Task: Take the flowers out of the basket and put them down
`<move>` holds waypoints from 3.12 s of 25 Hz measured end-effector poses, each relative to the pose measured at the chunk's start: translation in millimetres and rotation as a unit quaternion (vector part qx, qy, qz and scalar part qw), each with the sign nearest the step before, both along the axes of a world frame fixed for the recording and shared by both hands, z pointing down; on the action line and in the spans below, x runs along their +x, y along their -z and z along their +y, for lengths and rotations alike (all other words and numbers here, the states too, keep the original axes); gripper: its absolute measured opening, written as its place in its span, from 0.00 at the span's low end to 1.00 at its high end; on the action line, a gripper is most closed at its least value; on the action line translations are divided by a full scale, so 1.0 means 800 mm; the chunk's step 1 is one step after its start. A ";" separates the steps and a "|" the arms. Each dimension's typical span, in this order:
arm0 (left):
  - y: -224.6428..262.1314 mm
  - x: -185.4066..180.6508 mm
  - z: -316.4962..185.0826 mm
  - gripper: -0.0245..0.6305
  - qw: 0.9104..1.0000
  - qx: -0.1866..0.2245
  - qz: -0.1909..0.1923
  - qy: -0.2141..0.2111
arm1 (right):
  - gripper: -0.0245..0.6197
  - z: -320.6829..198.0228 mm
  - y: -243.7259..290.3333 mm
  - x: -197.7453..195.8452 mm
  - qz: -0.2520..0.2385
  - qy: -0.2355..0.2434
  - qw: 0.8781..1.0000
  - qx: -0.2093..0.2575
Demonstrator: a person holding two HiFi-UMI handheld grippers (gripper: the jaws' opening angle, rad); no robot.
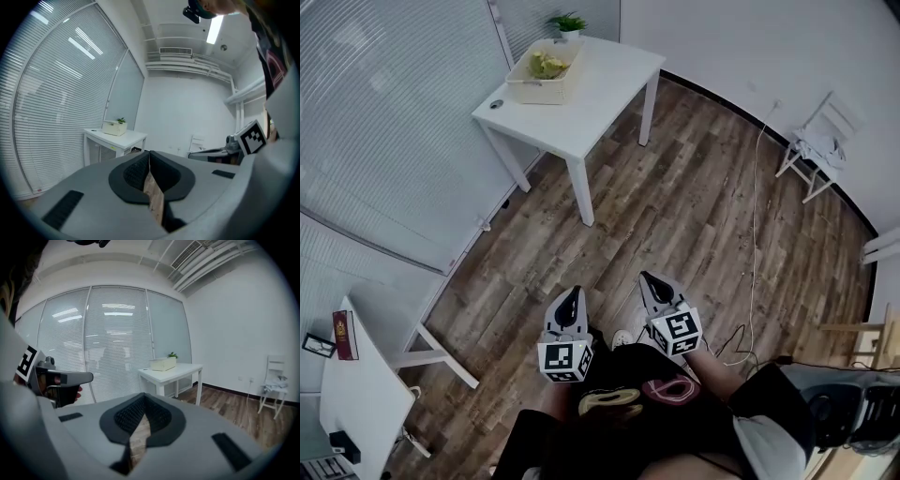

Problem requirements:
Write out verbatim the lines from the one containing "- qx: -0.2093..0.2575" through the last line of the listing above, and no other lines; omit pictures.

Answer:
  - qx: -0.2093..0.2575
Demonstrator: a person holding two HiFi-UMI handheld grippers (gripper: the jaws' opening angle, rad); no robot.

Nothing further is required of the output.